Konkludując stwierdzić należy, że orzekając karę pozbawienia wolności Sąd meriti trafnie doszedł do wniosku, że brak jest podstaw do zróżnicowania wymiaru kar orzeczonych wobec oskarżonych. Wymierzając oskarżonym kary w wysokości po 5 (pięć) lat pozbawienia wolności oraz grzywnę po 300 (trzysta) stawek dziennych z ustaleniem wysokości jednej stawki na kwotę 10 (dziesięciu) złotych orzekł karę sprawiedliwą. Co prawda wysokości orzeczonej wobec oskarżonych kary grzywny obrońca oskarżonych nie kwestionuje, jednakowoż Sąd Apelacyjny stwierdza, że orzeczona wobec oskarżonych ilość stawek dziennych grzywny uwzględnia tak stopień winy i społecznej szkodliwości czynu przypisanego oskarżonym, jak i względy prewencyjne. Ustalając wysokość stawki dziennej kary grzywny Sąd meriti w pełni uwzględnił dochody oskarżonych sprawcy, ich warunki osobiste, rodzinne, stosunki majątkowe i możliwości zarobkowe – skoro określił ją na kwotę 10 złotych, czyli najniższą wynikającą z ustawy.

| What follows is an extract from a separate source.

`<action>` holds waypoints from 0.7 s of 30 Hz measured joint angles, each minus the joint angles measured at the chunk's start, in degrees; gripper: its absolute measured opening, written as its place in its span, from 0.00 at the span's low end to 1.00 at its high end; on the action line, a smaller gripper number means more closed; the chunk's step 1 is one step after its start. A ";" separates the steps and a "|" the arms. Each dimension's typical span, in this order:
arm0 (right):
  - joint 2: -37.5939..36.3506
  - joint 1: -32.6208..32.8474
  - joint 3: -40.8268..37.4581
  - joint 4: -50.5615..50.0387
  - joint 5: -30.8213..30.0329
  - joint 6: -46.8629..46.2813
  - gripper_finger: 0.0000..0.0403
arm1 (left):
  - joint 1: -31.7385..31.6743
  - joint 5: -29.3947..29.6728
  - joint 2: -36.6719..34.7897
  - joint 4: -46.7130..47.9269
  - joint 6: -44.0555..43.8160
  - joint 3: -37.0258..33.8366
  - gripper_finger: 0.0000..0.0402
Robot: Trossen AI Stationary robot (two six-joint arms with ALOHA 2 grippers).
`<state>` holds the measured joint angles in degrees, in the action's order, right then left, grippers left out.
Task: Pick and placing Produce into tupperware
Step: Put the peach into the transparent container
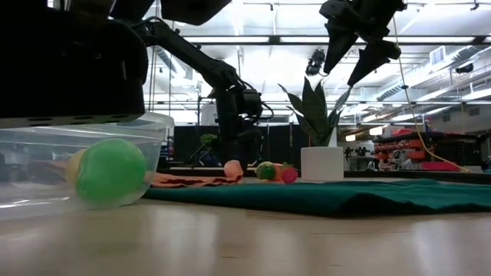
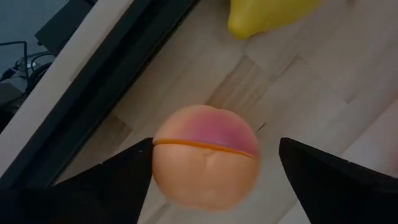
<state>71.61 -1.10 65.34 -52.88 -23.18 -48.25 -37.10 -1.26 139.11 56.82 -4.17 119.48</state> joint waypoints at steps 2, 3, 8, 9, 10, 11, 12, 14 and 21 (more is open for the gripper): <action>0.00 0.00 0.00 0.00 -0.33 -0.01 0.78 | 0.00 0.02 0.00 0.00 -0.01 0.00 0.81; 0.00 0.00 0.00 0.00 -0.47 0.00 0.78 | 0.00 0.02 0.00 0.02 0.04 0.00 0.79; 0.00 0.00 0.00 0.00 -0.55 0.00 0.78 | 0.00 0.03 -0.01 -0.08 0.31 0.00 0.67; 0.00 0.00 0.00 0.00 -0.54 0.00 0.78 | -0.01 0.03 -0.02 -0.19 0.31 0.00 0.66; 0.00 0.00 0.00 0.00 -0.55 0.00 0.78 | 0.00 0.04 -0.02 -0.28 0.33 0.00 0.64; 0.00 0.00 0.00 0.00 -0.55 -0.02 0.78 | 0.00 0.02 -0.02 -0.34 0.31 0.00 0.64; 0.00 0.00 0.00 0.00 -0.55 -0.02 0.78 | 0.00 0.02 -0.02 -0.35 0.34 0.00 0.64; 0.00 0.00 0.00 0.00 -0.57 -0.01 0.78 | 0.00 0.04 -0.02 -0.39 0.34 0.00 0.65; 0.00 0.00 0.00 0.00 -0.59 -0.02 0.78 | -0.02 0.07 -0.02 -0.36 0.44 0.06 0.70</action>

Przy wymiarze kary oskarżonym nie zostały zatem przekroczone granice swobodnego uznania sędziowskiego, a tym samym nie można mówić o rażącej niewspółmierności kary w rozumieniu art. 438 pkt 4 k.p.k. Skoro nie została wykazana taka nietrafność orzeczenia o karze, która uzasadniałaby jego zmianę - to zaskarżony wyrok należało utrzymać w mocy.

Wobec powyższego Sąd orzekł jak w części dyspozytywnej wyroku rozstrzygając o kosztach procesu w postępowaniu odwoławczym w oparciu o treść art. 634 k.p.k. w zw. z art. 624 §1 k.p.k.